Implementation

Project grounding and problems solutions with examples

WHY THE NEED FOR BIG DATA?

Our project has to work with a huge amount of data and a simple application wouldn't have been suitable for many reasons. First of all, the music data: we had so many tracks, genres (around 900), artists for each country (around 194) and, moreover, we needed to process it in order to get usable results to be compared with other data taken from a totally different field, the HDI index and the depression rate (each one of these for each nation in the world). It sounds pretty clear that we couldn't have developed an application like this using simple coding or loops, since the response time would have been whopping.

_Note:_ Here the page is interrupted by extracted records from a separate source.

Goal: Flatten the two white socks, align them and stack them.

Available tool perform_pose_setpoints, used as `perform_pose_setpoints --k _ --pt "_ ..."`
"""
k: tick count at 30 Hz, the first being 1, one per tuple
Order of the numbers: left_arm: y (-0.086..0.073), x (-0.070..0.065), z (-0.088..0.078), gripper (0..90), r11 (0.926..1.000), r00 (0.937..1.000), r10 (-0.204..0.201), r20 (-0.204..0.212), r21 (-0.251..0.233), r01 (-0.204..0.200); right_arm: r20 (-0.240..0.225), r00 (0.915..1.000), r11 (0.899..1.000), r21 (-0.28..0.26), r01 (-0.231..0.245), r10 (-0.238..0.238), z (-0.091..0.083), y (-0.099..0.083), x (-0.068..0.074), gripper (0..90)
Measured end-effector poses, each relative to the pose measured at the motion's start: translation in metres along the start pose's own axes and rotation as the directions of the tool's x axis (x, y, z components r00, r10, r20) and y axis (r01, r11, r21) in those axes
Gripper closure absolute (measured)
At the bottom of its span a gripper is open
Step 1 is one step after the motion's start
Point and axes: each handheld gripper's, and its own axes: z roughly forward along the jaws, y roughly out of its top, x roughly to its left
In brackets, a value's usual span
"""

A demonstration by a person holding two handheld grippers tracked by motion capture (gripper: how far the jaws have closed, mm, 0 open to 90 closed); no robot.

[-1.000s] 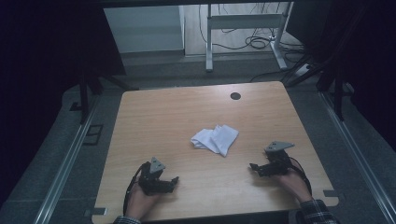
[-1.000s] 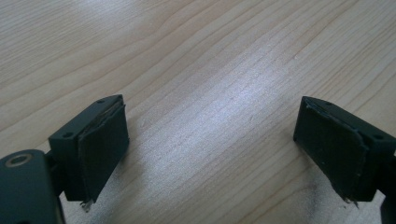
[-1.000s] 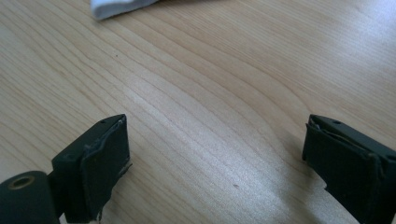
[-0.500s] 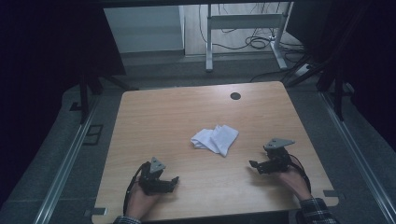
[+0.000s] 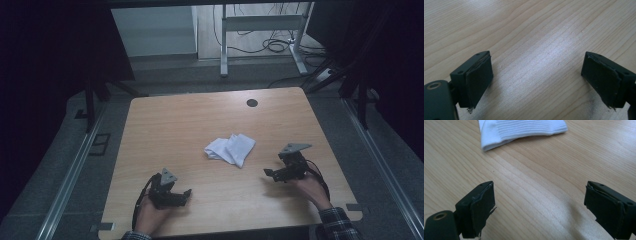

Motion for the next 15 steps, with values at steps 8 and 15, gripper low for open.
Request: perform_pose_setpoints --k 8,15 --pt "0.0 0.0 0.0 10.2 1.0 1.0 0.001 0.0 -0.003 -0.001 -0.014 0.9992 0.999 0.023 -0.037 0.037 0.006 0.014 -0.006 6.8" --pt "0.0 0.0 0.0 10.1 1.0 1.0 0.0 0.0 -0.002 0.0 -0.013 0.9956 0.996 0.013 -0.092 0.092 0.007 0.034 -0.019 23.0"
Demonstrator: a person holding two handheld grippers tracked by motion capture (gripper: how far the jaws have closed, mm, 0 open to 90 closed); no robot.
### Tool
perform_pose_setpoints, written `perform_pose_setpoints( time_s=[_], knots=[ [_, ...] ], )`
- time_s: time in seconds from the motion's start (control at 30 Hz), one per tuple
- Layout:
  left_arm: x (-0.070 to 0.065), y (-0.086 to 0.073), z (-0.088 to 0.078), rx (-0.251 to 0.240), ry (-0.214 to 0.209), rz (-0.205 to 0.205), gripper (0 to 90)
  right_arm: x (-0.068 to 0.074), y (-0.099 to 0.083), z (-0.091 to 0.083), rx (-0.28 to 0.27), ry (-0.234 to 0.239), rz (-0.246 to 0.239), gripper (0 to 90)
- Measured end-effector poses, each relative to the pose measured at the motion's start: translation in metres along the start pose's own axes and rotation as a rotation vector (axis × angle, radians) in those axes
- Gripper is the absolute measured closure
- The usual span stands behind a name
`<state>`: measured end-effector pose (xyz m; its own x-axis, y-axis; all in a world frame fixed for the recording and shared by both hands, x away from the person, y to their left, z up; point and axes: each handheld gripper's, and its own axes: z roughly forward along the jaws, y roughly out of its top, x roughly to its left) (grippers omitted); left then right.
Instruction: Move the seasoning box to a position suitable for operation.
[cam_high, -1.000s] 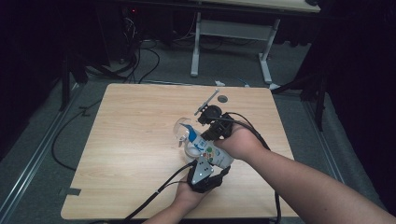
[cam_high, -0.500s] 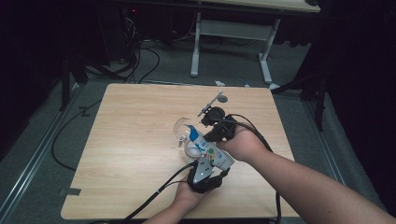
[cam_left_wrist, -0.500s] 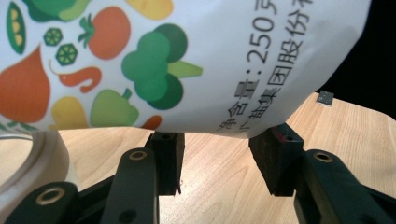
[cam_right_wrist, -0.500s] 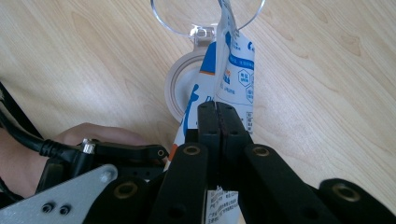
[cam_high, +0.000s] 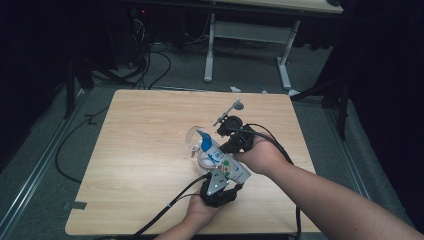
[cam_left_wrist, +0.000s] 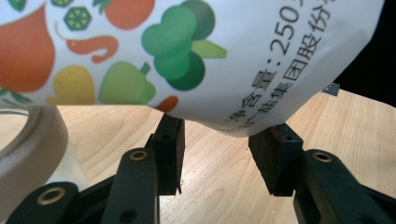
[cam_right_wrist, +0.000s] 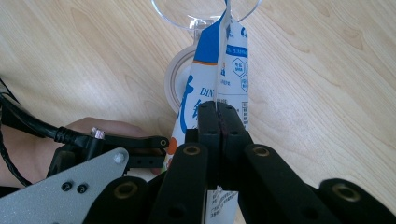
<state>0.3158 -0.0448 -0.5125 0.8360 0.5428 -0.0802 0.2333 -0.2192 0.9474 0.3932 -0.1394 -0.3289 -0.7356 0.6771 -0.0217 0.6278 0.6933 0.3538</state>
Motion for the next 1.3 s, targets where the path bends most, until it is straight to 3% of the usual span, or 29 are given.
perform_pose_setpoints(
  time_s=[0.83,1.3],
  knots=[
    [0.002,-0.006,-0.002,-0.001,0.013,-0.021,57.8,0.000,-0.003,-0.004,-0.009,-0.017,0.005,90.0],
    [0.002,-0.006,-0.013,-0.020,-0.008,-0.001,50.4,-0.002,-0.001,-0.007,-0.038,-0.010,0.017,90.0]
  ],
)
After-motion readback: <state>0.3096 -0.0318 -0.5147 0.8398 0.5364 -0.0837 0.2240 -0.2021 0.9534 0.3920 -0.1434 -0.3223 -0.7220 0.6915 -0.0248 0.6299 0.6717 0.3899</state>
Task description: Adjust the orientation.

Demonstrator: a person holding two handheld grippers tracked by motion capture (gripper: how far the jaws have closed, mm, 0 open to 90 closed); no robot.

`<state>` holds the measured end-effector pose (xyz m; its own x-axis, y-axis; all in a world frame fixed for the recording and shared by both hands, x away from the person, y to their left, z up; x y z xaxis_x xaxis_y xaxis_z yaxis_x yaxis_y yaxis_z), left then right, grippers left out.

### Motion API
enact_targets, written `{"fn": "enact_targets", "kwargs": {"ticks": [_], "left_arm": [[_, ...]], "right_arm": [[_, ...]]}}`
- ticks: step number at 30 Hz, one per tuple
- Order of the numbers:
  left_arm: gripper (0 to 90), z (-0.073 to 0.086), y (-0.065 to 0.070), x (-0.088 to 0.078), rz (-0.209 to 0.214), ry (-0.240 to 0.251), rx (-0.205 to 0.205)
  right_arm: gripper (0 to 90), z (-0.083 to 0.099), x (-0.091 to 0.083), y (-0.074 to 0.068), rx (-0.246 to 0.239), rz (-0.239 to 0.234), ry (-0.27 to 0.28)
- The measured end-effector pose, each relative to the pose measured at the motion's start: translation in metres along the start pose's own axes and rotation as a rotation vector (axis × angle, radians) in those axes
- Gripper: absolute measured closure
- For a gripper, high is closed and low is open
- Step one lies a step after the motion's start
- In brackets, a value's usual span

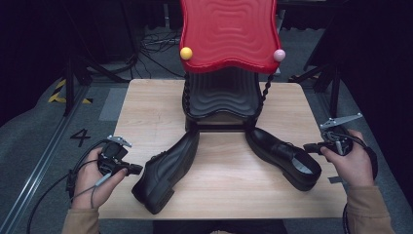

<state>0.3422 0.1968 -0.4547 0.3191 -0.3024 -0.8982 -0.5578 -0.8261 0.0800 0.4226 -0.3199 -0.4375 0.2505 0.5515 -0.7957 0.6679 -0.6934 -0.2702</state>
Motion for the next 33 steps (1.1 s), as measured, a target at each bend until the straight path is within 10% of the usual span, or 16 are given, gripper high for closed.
{"fn": "enact_targets", "kwargs": {"ticks": [17,33], "left_arm": [[89.9,-0.035,0.043,0.006,0.041,0.017,0.195],[90.0,-0.056,0.053,0.031,0.049,0.013,0.253]], "right_arm": [[90.0,0.0,0.012,-0.01,-0.03,0.0,-0.039],[90.0,0.007,0.014,-0.012,-0.036,0.007,-0.054]]}}
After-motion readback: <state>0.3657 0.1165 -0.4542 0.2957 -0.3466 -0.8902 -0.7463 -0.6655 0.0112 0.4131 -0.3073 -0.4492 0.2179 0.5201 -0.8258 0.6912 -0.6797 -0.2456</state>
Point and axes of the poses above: each handheld gripper's, and its own axes: x roughly forward along the jaws, z roughly out of its underside, y roughly to its right, the point moved 10 cm from there along x, roughly forward along the jaws, and after that the axes turned 13 degrees about -z, right-handed, at the moved point
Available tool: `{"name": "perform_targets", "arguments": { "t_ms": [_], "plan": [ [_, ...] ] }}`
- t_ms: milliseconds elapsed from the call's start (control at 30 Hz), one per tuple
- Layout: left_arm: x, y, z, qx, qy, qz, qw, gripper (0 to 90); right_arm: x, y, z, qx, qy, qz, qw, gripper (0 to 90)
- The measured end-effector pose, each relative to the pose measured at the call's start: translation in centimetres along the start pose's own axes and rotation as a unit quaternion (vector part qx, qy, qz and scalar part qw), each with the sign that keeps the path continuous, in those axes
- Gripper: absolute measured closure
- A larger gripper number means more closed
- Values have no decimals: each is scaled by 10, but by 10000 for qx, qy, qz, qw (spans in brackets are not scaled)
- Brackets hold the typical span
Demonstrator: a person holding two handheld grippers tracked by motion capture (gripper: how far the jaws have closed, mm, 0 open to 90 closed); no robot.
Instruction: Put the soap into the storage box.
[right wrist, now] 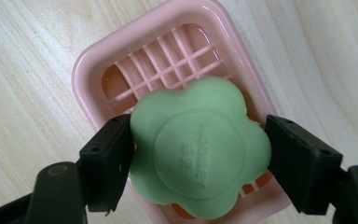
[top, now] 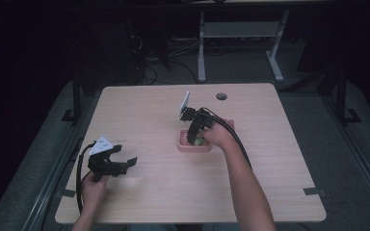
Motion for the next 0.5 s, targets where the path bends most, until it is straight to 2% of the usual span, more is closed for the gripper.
{"name": "perform_targets", "arguments": {
  "t_ms": [367, 500],
  "plan": [
    [0, -1, 0, -16, 2, -2, 10000, 144, 1, 0, 0, -7, -6, -15, 10000, 255],
    [0, -1, 1, -12, 17, 1, 10000, 143, 2, 4, 0, -54, -81, -82, 9999, 227]
  ]
}}
Point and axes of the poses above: each handheld gripper's, and its own axes: y roughly backward along the jaws, x roughly out of its underside, z roughly to its left, the point moved 2 cm from there along -y, roughly forward along the jaws, and after that the axes turned 7 degrees about -x, right-handed, at the moved point
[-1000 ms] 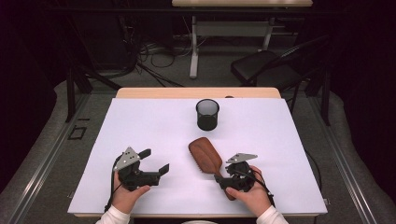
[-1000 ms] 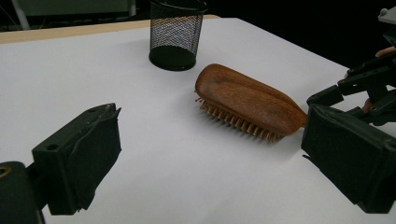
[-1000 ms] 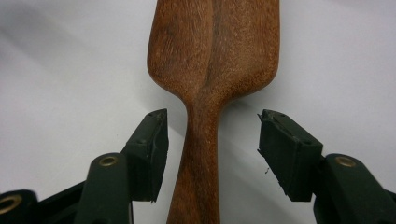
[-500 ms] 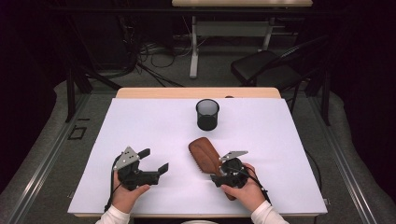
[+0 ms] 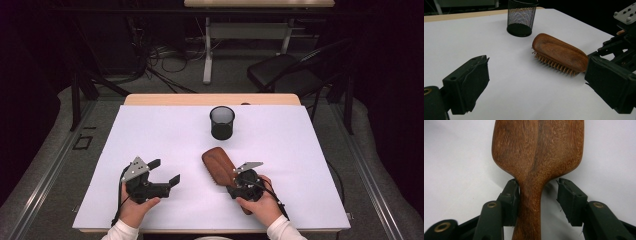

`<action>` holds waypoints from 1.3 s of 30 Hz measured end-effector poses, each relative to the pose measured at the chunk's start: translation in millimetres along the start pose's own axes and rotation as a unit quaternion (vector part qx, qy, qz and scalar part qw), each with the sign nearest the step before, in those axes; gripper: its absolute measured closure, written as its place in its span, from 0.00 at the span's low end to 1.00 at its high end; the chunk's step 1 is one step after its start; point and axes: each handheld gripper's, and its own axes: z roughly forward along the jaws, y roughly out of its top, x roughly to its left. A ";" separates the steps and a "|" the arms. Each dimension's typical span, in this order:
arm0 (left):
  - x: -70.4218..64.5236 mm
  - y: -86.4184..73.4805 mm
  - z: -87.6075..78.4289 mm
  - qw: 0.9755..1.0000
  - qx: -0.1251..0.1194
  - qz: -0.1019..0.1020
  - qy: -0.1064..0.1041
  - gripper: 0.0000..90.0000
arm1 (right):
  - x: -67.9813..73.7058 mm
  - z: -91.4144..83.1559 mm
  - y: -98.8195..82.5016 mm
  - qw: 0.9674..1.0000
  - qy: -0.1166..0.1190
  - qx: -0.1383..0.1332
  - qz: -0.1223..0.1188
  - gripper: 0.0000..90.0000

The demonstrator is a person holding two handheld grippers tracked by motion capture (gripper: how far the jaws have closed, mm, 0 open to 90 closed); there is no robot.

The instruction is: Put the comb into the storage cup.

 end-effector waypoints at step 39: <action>2.2 0.6 -1.5 1.000 0.000 0.003 -0.002 0.06 | -1.2 -1.8 -1.6 1.000 0.005 0.000 -0.016 0.80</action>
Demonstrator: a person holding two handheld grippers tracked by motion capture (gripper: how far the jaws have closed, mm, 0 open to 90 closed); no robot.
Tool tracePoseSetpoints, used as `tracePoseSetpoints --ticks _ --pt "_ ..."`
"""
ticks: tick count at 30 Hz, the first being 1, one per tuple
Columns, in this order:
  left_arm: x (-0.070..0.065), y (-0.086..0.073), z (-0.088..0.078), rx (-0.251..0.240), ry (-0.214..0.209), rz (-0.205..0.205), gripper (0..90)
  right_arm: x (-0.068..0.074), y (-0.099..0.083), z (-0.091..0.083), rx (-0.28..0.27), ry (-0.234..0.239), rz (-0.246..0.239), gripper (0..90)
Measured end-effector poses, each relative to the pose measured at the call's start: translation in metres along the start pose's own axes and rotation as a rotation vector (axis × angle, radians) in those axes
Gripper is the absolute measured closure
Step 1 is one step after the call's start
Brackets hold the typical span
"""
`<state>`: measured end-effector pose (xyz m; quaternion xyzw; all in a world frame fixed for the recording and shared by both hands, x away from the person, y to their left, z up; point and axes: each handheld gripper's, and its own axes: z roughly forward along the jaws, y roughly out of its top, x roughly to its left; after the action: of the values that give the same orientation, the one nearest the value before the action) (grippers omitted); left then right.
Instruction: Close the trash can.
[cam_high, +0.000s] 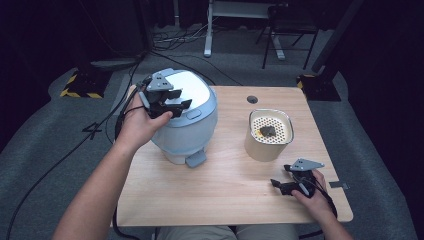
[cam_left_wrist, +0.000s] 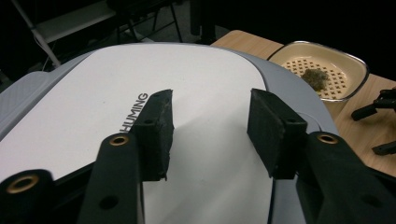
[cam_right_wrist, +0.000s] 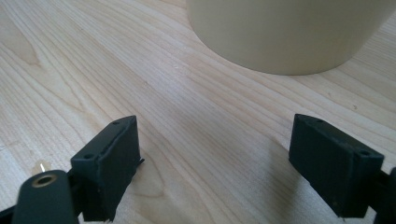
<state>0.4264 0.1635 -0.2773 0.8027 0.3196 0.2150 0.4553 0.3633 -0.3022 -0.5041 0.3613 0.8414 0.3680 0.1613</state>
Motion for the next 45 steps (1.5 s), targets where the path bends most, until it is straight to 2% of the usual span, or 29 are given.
tracePoseSetpoints --ticks 1,2,3,4,5,6,7,8,9,11,12,14,17,18,19,22,24,28,29,31,32,34,35,36,39,42,43,44,45 --pt "0.000 0.000 -0.001 -0.001 -0.002 -0.008 47.7 0.000 0.000 0.000 0.000 0.000 0.000 16.8" --pt "-0.002 -0.002 -0.004 -0.013 -0.024 -0.025 40.3 0.000 0.000 0.000 -0.001 0.001 0.001 16.7" --pt "-0.002 -0.002 -0.004 -0.013 -0.024 -0.025 39.5 0.000 0.000 0.000 -0.001 0.001 0.001 16.7" --pt "-0.005 -0.005 -0.008 -0.053 -0.070 -0.037 38.5 0.000 0.000 0.001 -0.001 0.001 0.001 16.5" --pt "-0.005 -0.005 -0.008 -0.053 -0.070 -0.037 37.8 0.000 0.000 0.001 -0.001 0.001 0.001 16.5" --pt "-0.012 -0.008 -0.014 -0.077 -0.117 -0.031 37.3 0.000 0.001 0.001 -0.001 0.002 0.002 16.3" --pt "-0.012 -0.008 -0.014 -0.077 -0.117 -0.031 36.7 0.000 0.001 0.001 -0.001 0.002 0.002 16.3" --pt "-0.020 -0.011 -0.022 -0.099 -0.159 -0.017 36.7 0.000 0.002 0.002 0.000 0.002 0.000 15.9" --pt "-0.020 -0.011 -0.022 -0.099 -0.159 -0.017 36.5 0.000 0.002 0.002 0.000 0.002 0.000 15.9" --pt "-0.034 -0.018 -0.034 -0.126 -0.196 0.007 36.1 0.001 0.003 0.004 0.002 0.004 -0.002 15.2" --pt "-0.034 -0.018 -0.034 -0.126 -0.196 0.007 35.9 0.001 0.003 0.004 0.002 0.004 -0.002 15.2" --pt "-0.045 -0.027 -0.041 -0.126 -0.222 0.032 35.7 0.002 0.004 0.005 0.002 0.006 -0.005 15.2" --pt "-0.051 -0.034 -0.044 -0.129 -0.240 0.041 35.4 0.002 0.004 0.005 0.002 0.005 -0.006 15.2" --pt "-0.057 -0.041 -0.046 -0.135 -0.262 0.051 35.3 0.002 0.004 0.005 0.002 0.005 -0.005 15.2" --pt "-0.057 -0.041 -0.046 -0.135 -0.262 0.051 35.2 0.002 0.004 0.005 0.002 0.005 -0.005 15.2" --pt "-0.064 -0.055 -0.046 -0.146 -0.308 0.064 34.1 0.002 0.004 0.005 0.002 0.006 -0.005 15.2" --pt "-0.065 -0.059 -0.046 -0.146 -0.309 0.059 33.9 0.002 0.004 0.005 0.002 0.005 -0.005 15.2" --pt "-0.069 -0.078 -0.042 -0.136 -0.306 0.049 33.5 0.002 0.004 0.005 0.002 0.005 -0.005 15.2" --pt "-0.069 -0.078 -0.042 -0.136 -0.306 0.049 33.4 0.002 0.004 0.005 0.002 0.005 -0.005 15.2" --pt "-0.069 -0.091 -0.037 -0.120 -0.305 0.040 33.0 0.002 0.004 0.005 0.002 0.006 -0.005 15.2" --pt "-0.069 -0.091 -0.037 -0.120 -0.305 0.040 32.9 0.002 0.004 0.005 0.002 0.006 -0.005 15.2" --pt "-0.070 -0.106 -0.032 -0.110 -0.305 0.024 32.6 0.002 0.004 0.005 0.002 0.006 -0.005 15.2" --pt "-0.070 -0.106 -0.032 -0.110 -0.305 0.024 32.3 0.002 0.004 0.005 0.002 0.006 -0.005 15.2" --pt "-0.070 -0.115 -0.027 -0.099 -0.298 0.014 32.1 0.002 0.004 0.005 0.002 0.005 -0.006 15.2" --pt "-0.070 -0.124 -0.022 -0.088 -0.290 0.007 30.5 0.002 0.004 0.005 0.002 0.006 -0.006 15.2" --pt "-0.071 -0.142 -0.011 -0.075 -0.287 -0.012 29.7 0.002 0.004 0.005 0.002 0.006 -0.005 15.2" --pt "-0.071 -0.142 -0.011 -0.075 -0.287 -0.012 29.4 0.002 0.004 0.005 0.002 0.006 -0.005 15.2" --pt "-0.072 -0.151 -0.006 -0.073 -0.290 -0.035 29.2 0.002 0.004 0.005 0.002 0.006 -0.005 15.2" --pt "-0.072 -0.151 -0.006 -0.073 -0.290 -0.035 28.9 0.002 0.004 0.005 0.002 0.006 -0.005 15.2"
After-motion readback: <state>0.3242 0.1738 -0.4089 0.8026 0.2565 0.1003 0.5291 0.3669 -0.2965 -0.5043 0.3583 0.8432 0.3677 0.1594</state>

To solve this problem, we used two services: the Amazon Web Servers, which provided us a cluster on which we runned the code, and Apache Spark, a unified analytics engine for large-scale data processing.

HOW DOES IT WORK?

The project is based on the map-reduce model, using as programming language Python. We developed many phases to reach the final result. In order to work with the datasets we had to do a lot of data cleaning: First of all the music data: as the API could not give us music genres of each song we had to use the tags through track.getInfo. These tags could be many different things, for example the artist or song name, the year it was published or other things that are associated with the song. To find genres in these tags we first cleaned them so that all of the data has the same structures (e.g. no capital letters or special signs like "-"). Then we used the other list with the cleaned genres to compare each tag of a song. The genres would then be added up per country. The HDI and depression rates datasets also had to be cleaned before usage. The depression rates dataset gives values for the last 15 years of each country so we only used the most recent value as it is most accurate.

Workflow

Now we're going to explain how we moved through the code and the guideline followed:

Extract tags from last.fm API per country:


def getSongInfo(mbid):
    return requests.get("http://ws.audioscrobbler.com/[...]_
                
                
def tagsExtractor(track):
    mbid = track['mbid'].replace('"', '')
    ...
    if 'track' in response.keys():
       topTagsAndLinks = response['track']['toptags']['tag']
       tags = []
       for tagsAndLinks in topTagsAndLinks:
           tags.append(tagsAndLinks['name'])
           ...
       return tags
                  
              
def createGroups(country_attribute):
    country_attribute = country_attribute.sortBy(lambda x: x[1]).collect()
    number_of_groups = 15
    number_of_countries = int(len(country_attribute)/number_of_groups)
    country_attribute_groups = []
    ... 

    return country_attribute_groups

Cleanup data and filter tags:


def cleanup(tag_number):
    tag, number = tag_number
    newTag = tag.replace("-", " ").lower()
    return newTag, number
                            
    genres_clean = sc.textFile('genres_clean.txt')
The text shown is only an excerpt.